**Task goal**
Nothing but an exact repeat of the data, with pictures removed, belongs in the answer.

**Dataset content**
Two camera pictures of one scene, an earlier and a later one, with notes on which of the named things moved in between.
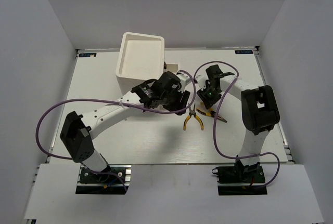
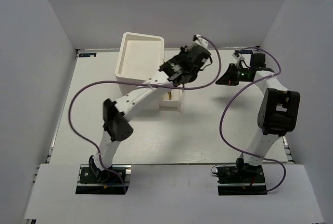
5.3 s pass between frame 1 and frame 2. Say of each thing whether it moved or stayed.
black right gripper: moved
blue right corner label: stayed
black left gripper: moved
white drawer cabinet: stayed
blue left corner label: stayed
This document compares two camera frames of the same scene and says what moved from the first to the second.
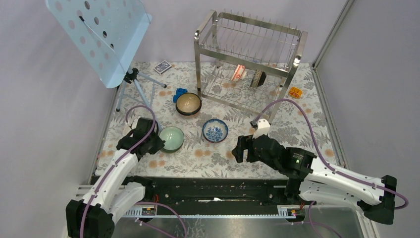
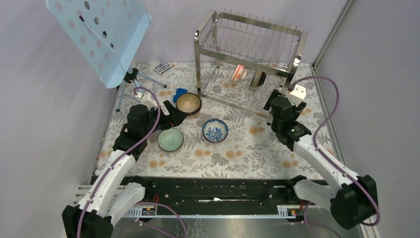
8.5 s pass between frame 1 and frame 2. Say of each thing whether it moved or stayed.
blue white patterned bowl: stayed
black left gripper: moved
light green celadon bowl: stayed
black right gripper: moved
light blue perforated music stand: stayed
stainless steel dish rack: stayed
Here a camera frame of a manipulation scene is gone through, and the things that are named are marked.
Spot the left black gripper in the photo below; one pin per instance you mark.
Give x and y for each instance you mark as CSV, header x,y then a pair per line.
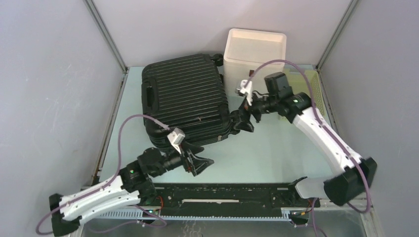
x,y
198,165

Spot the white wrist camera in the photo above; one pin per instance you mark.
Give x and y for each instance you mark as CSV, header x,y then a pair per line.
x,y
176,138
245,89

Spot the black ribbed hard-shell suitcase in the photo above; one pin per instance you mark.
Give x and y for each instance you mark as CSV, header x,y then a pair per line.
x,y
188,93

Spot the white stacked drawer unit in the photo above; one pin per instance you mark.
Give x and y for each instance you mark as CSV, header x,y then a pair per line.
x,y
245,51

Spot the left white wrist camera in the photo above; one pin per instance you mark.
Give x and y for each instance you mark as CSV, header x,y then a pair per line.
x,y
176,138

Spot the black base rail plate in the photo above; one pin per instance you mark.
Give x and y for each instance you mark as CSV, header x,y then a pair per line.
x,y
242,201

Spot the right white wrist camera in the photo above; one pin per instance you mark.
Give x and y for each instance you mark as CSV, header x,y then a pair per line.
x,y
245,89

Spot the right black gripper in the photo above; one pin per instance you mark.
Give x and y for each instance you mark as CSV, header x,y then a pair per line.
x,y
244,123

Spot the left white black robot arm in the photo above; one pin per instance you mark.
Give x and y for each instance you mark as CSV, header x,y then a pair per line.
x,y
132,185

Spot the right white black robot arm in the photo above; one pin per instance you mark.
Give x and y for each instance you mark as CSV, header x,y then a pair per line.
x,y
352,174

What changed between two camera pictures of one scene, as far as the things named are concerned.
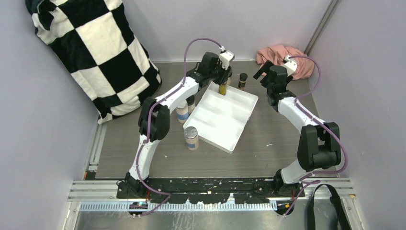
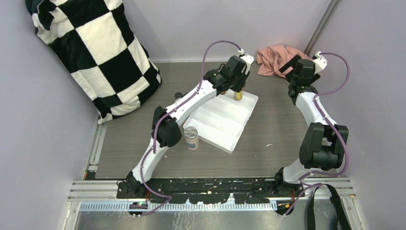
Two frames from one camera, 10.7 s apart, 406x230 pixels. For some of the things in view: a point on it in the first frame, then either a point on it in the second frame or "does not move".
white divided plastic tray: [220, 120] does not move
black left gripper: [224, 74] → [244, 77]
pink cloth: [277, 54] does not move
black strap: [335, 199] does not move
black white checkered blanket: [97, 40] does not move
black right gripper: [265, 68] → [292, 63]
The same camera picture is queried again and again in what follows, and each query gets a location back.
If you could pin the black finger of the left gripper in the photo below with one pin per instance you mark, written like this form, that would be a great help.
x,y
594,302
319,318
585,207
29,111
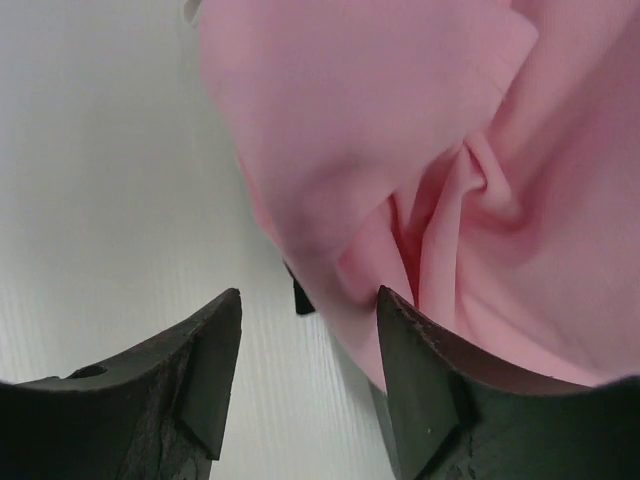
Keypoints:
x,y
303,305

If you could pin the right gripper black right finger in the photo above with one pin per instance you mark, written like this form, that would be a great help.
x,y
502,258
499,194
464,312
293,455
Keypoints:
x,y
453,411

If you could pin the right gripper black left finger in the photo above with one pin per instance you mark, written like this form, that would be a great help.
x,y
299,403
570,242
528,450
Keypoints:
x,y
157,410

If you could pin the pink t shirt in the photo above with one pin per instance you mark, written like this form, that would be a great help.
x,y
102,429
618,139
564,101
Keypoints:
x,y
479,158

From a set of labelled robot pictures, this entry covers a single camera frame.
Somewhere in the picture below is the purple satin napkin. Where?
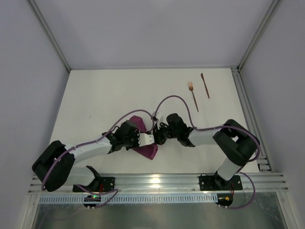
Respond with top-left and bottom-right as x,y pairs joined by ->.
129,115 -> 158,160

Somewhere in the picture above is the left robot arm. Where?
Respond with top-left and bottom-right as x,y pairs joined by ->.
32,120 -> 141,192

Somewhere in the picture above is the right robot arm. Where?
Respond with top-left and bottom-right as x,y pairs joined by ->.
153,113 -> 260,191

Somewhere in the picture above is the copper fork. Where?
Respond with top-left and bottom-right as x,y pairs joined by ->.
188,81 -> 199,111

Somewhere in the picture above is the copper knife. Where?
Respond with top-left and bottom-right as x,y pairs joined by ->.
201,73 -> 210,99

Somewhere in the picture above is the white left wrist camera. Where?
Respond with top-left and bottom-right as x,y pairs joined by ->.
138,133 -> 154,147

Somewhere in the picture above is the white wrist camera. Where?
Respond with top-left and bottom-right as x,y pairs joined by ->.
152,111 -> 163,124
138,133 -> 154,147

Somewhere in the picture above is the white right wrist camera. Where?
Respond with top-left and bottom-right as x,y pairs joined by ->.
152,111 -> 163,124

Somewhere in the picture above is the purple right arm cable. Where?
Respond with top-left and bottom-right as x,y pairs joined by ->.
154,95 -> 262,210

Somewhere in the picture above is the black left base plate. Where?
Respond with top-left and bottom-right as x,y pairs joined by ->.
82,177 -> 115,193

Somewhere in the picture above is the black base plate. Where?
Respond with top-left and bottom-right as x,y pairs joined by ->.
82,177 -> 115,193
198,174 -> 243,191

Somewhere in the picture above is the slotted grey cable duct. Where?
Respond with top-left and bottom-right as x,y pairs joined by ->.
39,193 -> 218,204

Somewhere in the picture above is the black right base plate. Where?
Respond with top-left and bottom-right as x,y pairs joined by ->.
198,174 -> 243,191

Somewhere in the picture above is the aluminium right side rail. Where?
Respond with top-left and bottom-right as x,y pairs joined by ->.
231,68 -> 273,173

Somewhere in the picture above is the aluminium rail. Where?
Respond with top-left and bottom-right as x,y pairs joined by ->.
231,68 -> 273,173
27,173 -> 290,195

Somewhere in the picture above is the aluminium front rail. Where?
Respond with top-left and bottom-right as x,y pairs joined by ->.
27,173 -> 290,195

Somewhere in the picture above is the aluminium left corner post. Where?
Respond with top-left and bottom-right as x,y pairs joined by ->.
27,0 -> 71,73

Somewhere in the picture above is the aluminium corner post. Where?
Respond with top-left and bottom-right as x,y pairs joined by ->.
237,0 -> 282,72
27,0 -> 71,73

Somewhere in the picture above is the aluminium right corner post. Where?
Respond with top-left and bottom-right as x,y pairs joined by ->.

**Output of the exercise**
Two camera pictures of one scene, an earlier and a later one, with notes on which of the named things moved in between.
5.3 s pass between frame 1 and frame 2. Say of each thing whether it moved or stayed.
black right gripper: moved
blue right corner label: stayed
black left gripper: moved
white drawer cabinet: stayed
blue left corner label: stayed
This document compares two camera frames of the same scene and says what moved from the first to the second.
8.5 s pass between frame 1 and frame 2. Say of each thing whether it moved or stayed.
blue white patterned bowl: stayed
black left gripper: moved
light green celadon bowl: stayed
black right gripper: moved
light blue perforated music stand: stayed
stainless steel dish rack: stayed
Here a camera frame of a manipulation scene is gone through, and the things that are named are marked.
Spot the left black gripper in the photo below; one pin per instance you mark.
Give x and y for each instance you mark as CSV, header x,y then a pair per line.
x,y
198,165

Spot the white wrist camera in the photo above; one pin per instance you mark.
Give x and y for each instance you mark as CSV, header x,y then a pair per line.
x,y
176,138
245,89

Spot the black ribbed hard-shell suitcase in the photo above; one pin per instance you mark.
Give x and y for each instance you mark as CSV, header x,y then a pair per line.
x,y
188,93

Spot the white stacked drawer unit in the photo above; one pin per instance you mark.
Give x and y for each instance you mark as CSV, header x,y then a pair per line.
x,y
245,51

Spot the left white wrist camera in the photo above; one pin per instance you mark.
Give x and y for each instance you mark as CSV, header x,y then a pair per line.
x,y
176,138

Spot the black base rail plate in the photo above; one pin per instance you mark.
Give x and y for each instance you mark as CSV, header x,y then a pair per line.
x,y
242,201

Spot the right white wrist camera in the photo above; one pin per instance you mark.
Give x and y for each instance you mark as CSV, header x,y then a pair per line.
x,y
245,89

Spot the right black gripper in the photo above; one pin per instance you mark.
Give x and y for each instance you mark as CSV, header x,y then a pair per line.
x,y
244,123

Spot the left white black robot arm in the photo above; one pin per instance you mark.
Give x and y for each instance you mark as CSV, header x,y then a pair per line.
x,y
132,185

Spot the right white black robot arm in the photo above; one pin per instance you mark.
Give x and y for each instance you mark as CSV, header x,y then a pair per line.
x,y
352,174

What changed between two camera pictures of one scene, as far as the things named are concerned.
Two frames from one camera, 10.7 s apart, 406x230 pixels. For some of the things in view: a point on it in the first frame, then either a point on it in the second frame or "does not move".
white divided plastic tray: [220, 120] does not move
black left gripper: [224, 74] → [244, 77]
pink cloth: [277, 54] does not move
black strap: [335, 199] does not move
black white checkered blanket: [97, 40] does not move
black right gripper: [265, 68] → [292, 63]
The same camera picture is queried again and again in what follows, and each query gets a location back.
If you could pin the black finger of the left gripper in the photo below with one pin per instance you mark, written like this form, that would be a great help.
x,y
594,302
319,318
585,207
29,111
Keypoints:
x,y
303,305

If you could pin the right gripper black right finger in the photo above with one pin per instance you mark, written like this form, that would be a great help.
x,y
502,258
499,194
464,312
293,455
Keypoints:
x,y
453,411

If you could pin the right gripper black left finger in the photo above with one pin per instance you mark, written like this form, that would be a great help.
x,y
299,403
570,242
528,450
Keypoints:
x,y
157,410

If you could pin the pink t shirt in the photo above with one pin per instance you mark, written like this form, that would be a great help.
x,y
102,429
618,139
564,101
Keypoints:
x,y
479,158

From a set of labelled robot pictures, this entry covers a single camera frame.
Somewhere in the picture below is the purple satin napkin. Where?
Respond with top-left and bottom-right as x,y pairs joined by ->.
129,115 -> 158,160

Somewhere in the picture above is the left robot arm. Where?
Respond with top-left and bottom-right as x,y pairs joined by ->.
32,120 -> 141,192

Somewhere in the picture above is the right robot arm. Where?
Respond with top-left and bottom-right as x,y pairs joined by ->.
153,113 -> 260,191

Somewhere in the picture above is the copper fork. Where?
Respond with top-left and bottom-right as x,y pairs joined by ->.
188,81 -> 199,111

Somewhere in the picture above is the copper knife. Where?
Respond with top-left and bottom-right as x,y pairs joined by ->.
201,73 -> 210,99

Somewhere in the picture above is the white left wrist camera. Where?
Respond with top-left and bottom-right as x,y pairs joined by ->.
138,133 -> 154,147

Somewhere in the picture above is the white wrist camera. Where?
Respond with top-left and bottom-right as x,y pairs joined by ->.
152,111 -> 163,124
138,133 -> 154,147

Somewhere in the picture above is the white right wrist camera. Where?
Respond with top-left and bottom-right as x,y pairs joined by ->.
152,111 -> 163,124

Somewhere in the picture above is the purple right arm cable. Where?
Respond with top-left and bottom-right as x,y pairs joined by ->.
154,95 -> 262,210

Somewhere in the picture above is the black left base plate. Where?
Respond with top-left and bottom-right as x,y pairs joined by ->.
82,177 -> 115,193

Somewhere in the picture above is the black base plate. Where?
Respond with top-left and bottom-right as x,y pairs joined by ->.
82,177 -> 115,193
198,174 -> 243,191

Somewhere in the picture above is the slotted grey cable duct. Where?
Respond with top-left and bottom-right as x,y pairs joined by ->.
39,193 -> 218,204

Somewhere in the picture above is the black right base plate. Where?
Respond with top-left and bottom-right as x,y pairs joined by ->.
198,174 -> 243,191

Somewhere in the picture above is the aluminium right side rail. Where?
Respond with top-left and bottom-right as x,y pairs joined by ->.
231,68 -> 273,173

Somewhere in the picture above is the aluminium rail. Where?
Respond with top-left and bottom-right as x,y pairs joined by ->.
231,68 -> 273,173
27,173 -> 290,195

Somewhere in the picture above is the aluminium front rail. Where?
Respond with top-left and bottom-right as x,y pairs joined by ->.
27,173 -> 290,195

Somewhere in the picture above is the aluminium left corner post. Where?
Respond with top-left and bottom-right as x,y pairs joined by ->.
27,0 -> 71,73

Somewhere in the picture above is the aluminium corner post. Where?
Respond with top-left and bottom-right as x,y pairs joined by ->.
237,0 -> 282,72
27,0 -> 71,73

Somewhere in the picture above is the aluminium right corner post. Where?
Respond with top-left and bottom-right as x,y pairs joined by ->.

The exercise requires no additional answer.